The dozen proposals before Amazon shareholders, also on Wednesday, touch on issues ranging from reducing plastic packaging to reporting on lobbying. But lapses in health and safety and the death of an Amazon worker when a tornado hit an Illinois warehouse in December are putting the spotlight on its human capital management practices.  

Last week, New York City Comptroller Brad Landler, along with the New York State Common Retirement Fund and the Illinois State Treasurer, urged investors to vote against two Amazon directors, Daniel Huttenlocher and Judith McGrath, for failing to adequately oversee the company’s human capital management.

Legal and General Investment Management has signaled that it will vote almost across the board against Amazon management’s recommendations, including on the re-election of Jeff Bezos to the board. The asset manager explained that it believes boards should be regularly refreshed and that CEOs should be “accountable for any long standing ESG failings.” 

Beta Stewards

McDonald’s board of directors “is failing shareholders and stakeholders by presiding over animal welfare violations, supply chain lapses and what I perceive to be a hollow environmental, social and governance ‘ESG’ agenda,” wrote Icahn in launching his campaign against the fast food giant.

He is seeking to seat two new directors to oversee leadership: Leslie Samuelrich of Green Century Capital Management and Maisie Lucia Ganzler of Bon Appétit. 

Icahn isn’t the only one agitating for change at McDonald’s. Advocacy group Shareholder Commons has spearheaded a resolution asking the company to report on the public health costs created by the use of antibiotics in its supply chain.

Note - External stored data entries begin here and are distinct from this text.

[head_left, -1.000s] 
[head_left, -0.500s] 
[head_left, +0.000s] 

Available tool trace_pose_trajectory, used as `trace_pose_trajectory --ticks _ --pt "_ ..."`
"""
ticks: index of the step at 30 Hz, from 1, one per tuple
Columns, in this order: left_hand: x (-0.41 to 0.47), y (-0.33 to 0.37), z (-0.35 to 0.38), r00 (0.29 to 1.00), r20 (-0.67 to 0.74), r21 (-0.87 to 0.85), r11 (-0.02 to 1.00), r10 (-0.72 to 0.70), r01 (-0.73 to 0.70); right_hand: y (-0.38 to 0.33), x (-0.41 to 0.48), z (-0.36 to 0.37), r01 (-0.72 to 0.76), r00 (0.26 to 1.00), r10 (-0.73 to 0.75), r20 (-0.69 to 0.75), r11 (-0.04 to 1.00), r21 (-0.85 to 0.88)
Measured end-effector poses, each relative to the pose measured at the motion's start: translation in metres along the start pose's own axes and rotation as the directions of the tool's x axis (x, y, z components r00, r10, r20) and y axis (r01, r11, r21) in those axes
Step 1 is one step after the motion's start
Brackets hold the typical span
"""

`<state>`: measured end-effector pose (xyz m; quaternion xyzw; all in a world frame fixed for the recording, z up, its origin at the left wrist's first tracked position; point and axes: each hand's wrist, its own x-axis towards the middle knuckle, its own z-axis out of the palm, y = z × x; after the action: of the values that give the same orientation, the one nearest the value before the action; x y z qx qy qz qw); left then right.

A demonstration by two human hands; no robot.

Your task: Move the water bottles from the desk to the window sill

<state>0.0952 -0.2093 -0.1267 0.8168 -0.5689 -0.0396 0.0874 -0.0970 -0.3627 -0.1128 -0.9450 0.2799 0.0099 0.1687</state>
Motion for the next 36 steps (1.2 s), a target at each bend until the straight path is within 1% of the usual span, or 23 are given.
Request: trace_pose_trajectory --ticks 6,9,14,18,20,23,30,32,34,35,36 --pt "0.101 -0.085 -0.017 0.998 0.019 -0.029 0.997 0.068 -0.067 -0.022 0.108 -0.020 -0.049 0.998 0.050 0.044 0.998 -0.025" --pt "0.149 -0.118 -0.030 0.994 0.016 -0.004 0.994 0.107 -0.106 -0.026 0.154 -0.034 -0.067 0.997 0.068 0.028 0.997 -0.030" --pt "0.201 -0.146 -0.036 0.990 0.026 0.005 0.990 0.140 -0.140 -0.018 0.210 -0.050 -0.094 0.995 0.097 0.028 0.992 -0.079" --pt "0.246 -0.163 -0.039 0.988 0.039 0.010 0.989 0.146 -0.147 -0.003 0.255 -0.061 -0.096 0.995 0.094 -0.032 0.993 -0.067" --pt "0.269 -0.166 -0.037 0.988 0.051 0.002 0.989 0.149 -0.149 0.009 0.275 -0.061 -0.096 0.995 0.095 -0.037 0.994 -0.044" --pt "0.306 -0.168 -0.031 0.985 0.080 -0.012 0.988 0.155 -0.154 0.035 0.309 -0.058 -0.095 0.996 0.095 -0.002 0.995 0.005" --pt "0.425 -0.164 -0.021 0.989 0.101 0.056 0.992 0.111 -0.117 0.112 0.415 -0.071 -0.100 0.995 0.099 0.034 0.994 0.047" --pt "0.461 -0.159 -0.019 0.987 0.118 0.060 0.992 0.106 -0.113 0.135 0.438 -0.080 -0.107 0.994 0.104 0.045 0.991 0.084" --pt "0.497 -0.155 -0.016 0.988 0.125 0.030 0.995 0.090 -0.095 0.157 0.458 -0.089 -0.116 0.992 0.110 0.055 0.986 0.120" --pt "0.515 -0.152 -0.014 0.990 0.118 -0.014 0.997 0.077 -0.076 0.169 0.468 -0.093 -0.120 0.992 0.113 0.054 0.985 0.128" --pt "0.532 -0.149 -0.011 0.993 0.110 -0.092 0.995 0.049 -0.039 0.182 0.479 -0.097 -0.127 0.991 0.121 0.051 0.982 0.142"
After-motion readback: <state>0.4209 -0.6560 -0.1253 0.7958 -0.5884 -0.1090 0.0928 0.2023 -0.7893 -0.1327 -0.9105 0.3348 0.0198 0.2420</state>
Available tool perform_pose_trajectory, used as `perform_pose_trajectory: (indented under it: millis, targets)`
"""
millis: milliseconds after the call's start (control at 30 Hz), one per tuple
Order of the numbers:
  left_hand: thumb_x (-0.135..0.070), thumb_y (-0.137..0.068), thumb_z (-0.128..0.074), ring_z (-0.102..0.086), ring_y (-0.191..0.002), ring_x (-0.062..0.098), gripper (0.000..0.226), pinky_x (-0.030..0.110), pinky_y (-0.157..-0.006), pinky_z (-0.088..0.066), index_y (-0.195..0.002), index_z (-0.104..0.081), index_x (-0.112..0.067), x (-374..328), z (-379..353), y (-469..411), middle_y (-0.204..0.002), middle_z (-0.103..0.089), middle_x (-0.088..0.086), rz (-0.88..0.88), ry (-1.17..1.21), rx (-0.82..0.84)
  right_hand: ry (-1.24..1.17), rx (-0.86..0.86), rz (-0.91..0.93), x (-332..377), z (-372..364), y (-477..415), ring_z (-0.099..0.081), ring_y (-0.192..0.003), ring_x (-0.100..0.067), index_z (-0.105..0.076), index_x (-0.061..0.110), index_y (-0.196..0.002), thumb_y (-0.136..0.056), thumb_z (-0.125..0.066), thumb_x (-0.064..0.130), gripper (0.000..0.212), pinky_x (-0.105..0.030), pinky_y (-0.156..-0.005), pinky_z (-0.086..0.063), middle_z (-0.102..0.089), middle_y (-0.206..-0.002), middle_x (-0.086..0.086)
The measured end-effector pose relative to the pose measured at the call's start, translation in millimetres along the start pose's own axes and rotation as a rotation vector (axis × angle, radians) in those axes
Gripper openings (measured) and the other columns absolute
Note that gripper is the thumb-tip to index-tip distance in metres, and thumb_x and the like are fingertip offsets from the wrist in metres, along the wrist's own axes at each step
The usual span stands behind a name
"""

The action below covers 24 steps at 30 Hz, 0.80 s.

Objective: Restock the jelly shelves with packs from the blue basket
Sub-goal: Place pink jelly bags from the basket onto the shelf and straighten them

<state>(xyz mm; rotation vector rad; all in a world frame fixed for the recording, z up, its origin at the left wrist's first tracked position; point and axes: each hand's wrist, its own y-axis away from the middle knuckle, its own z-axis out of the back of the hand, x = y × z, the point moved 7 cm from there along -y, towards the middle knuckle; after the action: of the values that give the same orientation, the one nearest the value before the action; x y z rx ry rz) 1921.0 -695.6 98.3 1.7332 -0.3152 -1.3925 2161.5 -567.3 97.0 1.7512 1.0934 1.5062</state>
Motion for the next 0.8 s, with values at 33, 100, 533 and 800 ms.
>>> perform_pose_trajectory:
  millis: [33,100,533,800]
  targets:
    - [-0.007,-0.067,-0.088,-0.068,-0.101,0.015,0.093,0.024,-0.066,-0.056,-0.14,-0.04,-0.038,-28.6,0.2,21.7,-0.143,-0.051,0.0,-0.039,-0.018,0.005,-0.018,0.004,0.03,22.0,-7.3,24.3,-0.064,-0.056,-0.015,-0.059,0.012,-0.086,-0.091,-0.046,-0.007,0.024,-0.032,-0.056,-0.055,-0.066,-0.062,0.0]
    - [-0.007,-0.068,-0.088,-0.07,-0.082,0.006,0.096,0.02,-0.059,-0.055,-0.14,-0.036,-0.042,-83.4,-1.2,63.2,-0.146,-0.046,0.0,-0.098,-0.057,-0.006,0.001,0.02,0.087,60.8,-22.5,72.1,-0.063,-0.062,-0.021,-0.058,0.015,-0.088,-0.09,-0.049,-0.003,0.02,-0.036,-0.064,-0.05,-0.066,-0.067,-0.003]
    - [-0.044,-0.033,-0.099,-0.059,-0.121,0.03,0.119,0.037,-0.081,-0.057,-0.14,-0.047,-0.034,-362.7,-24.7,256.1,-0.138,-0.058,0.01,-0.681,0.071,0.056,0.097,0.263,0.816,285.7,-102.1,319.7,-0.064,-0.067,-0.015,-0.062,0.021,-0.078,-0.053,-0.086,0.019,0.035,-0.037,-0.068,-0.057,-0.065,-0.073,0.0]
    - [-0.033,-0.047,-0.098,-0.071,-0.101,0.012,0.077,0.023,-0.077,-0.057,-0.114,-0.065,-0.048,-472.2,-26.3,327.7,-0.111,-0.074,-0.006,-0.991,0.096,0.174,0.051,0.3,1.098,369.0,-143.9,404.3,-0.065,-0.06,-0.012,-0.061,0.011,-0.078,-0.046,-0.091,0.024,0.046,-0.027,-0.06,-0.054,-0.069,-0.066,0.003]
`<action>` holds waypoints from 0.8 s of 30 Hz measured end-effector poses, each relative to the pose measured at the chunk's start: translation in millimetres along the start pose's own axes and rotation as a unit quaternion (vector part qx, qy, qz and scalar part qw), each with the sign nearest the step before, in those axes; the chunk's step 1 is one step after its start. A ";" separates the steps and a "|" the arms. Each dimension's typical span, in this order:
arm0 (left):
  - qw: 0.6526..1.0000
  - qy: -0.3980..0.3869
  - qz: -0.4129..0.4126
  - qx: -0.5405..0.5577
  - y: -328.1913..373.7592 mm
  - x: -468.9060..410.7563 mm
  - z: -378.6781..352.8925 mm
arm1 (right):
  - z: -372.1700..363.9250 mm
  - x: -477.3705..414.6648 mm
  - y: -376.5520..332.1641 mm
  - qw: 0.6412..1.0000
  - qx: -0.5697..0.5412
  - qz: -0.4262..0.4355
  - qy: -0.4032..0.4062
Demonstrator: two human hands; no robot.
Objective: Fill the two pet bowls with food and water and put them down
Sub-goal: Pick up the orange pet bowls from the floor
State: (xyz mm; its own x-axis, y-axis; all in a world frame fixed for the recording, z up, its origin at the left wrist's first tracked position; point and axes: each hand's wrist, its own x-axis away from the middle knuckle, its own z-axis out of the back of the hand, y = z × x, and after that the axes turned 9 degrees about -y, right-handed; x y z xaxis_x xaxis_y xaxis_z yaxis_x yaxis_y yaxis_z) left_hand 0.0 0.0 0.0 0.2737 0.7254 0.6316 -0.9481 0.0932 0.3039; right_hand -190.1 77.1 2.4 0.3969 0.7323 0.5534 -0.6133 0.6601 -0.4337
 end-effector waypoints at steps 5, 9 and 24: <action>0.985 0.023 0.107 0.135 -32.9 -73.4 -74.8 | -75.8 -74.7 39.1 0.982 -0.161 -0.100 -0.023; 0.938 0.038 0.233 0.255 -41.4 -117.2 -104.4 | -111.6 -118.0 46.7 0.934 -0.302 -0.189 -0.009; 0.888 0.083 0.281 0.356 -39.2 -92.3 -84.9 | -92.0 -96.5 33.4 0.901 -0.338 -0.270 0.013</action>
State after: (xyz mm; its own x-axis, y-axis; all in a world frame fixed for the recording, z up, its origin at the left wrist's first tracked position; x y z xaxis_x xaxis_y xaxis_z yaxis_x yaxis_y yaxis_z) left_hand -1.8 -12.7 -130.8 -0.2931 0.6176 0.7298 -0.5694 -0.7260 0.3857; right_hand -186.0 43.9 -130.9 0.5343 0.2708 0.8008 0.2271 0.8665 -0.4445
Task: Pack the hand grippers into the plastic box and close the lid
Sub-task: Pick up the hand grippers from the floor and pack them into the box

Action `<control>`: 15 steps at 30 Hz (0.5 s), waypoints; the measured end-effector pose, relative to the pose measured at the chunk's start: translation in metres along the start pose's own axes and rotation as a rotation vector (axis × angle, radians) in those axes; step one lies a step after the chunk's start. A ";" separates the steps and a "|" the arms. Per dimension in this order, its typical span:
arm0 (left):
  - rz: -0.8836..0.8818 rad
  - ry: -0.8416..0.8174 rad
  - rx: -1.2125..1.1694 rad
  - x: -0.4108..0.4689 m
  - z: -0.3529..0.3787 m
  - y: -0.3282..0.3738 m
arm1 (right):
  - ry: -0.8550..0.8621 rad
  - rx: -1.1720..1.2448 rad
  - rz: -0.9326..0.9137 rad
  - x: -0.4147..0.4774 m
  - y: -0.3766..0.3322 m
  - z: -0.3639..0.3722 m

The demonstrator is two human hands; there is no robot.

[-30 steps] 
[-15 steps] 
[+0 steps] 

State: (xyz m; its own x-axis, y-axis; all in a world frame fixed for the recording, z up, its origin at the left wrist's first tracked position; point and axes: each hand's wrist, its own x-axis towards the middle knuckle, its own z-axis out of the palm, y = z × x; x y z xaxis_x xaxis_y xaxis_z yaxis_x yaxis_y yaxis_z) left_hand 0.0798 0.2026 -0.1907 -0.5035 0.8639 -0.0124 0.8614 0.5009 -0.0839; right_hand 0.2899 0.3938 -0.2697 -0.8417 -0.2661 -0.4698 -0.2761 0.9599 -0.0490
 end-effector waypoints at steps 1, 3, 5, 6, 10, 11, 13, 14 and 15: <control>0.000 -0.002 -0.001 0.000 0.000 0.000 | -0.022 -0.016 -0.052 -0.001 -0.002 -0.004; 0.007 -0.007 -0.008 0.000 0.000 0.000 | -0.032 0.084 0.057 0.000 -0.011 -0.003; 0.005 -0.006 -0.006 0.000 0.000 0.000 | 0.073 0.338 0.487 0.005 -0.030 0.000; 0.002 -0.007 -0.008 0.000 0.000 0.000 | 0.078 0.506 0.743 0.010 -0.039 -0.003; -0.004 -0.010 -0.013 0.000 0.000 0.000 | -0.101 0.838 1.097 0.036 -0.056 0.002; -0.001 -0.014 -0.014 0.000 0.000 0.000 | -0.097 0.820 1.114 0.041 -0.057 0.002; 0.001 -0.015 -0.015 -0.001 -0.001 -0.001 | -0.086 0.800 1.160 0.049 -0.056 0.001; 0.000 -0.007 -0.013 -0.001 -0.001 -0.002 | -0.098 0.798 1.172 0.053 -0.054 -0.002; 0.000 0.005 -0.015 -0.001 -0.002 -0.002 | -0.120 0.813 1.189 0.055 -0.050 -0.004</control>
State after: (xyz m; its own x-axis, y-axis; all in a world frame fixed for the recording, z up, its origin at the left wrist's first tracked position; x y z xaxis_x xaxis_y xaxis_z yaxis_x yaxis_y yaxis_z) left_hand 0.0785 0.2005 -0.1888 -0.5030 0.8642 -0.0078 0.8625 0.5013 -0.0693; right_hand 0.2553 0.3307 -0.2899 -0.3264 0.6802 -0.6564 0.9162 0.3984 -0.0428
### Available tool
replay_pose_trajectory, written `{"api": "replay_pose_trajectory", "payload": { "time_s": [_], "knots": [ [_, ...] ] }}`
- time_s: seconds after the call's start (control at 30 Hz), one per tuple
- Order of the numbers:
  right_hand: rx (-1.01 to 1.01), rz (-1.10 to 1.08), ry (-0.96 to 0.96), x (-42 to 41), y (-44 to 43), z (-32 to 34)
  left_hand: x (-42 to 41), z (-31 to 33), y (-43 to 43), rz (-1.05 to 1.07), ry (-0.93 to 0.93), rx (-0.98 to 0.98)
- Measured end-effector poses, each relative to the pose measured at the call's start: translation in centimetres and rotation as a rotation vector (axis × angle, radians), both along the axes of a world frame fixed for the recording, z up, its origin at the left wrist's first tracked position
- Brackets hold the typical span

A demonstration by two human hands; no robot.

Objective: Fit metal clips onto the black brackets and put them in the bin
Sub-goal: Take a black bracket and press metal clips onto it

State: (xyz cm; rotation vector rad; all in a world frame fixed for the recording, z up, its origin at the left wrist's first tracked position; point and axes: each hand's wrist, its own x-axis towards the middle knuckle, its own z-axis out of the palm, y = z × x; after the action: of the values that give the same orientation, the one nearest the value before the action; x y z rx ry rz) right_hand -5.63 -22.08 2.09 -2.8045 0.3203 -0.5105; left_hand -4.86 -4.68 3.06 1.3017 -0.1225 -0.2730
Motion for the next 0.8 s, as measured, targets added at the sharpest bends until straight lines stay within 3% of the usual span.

A 2017 World Bank study projected antimicrobial resistance could cost up to 3.8% of global GDP by 2050 – an impact comparable to the 2008 global financial crisis. Widespread use of antibiotics also allows the kind of overcrowding and abusive animal welfare practices that Icahn is objecting to. 

The resolution takes aim at a deeper issue: how the actions (or inaction) of one company can hurt the entire portfolio. 

Shareholder Commons is asking social media giant Meta to report on the broader systemic risks of the disinformation it enables on topics from vaccines to elections. Another proposal urges BlackRock to adopt stewardship practices that curtail corporate activities that externalize social and environmental costs that can drag down portfolio returns. 

“The point of every one of these is to push investors to pay more attention to the fact that when they incentivize companies to maximize their enterprise value, they may very well be absorbing the cost of that in other parts of their portfolios in disadvantageous ways,” Sara Murphy of Shareholder Commons told ImpactAlpha.

“Corporate behavior can actually drag down your whole portfolio even if it has really good effects on that one company’s balance sheet,” Murphy says. “When you’re a diversified shareholder, as the vast majority of people in the world are, the value of your portfolio is not just the sum of its individual parts.”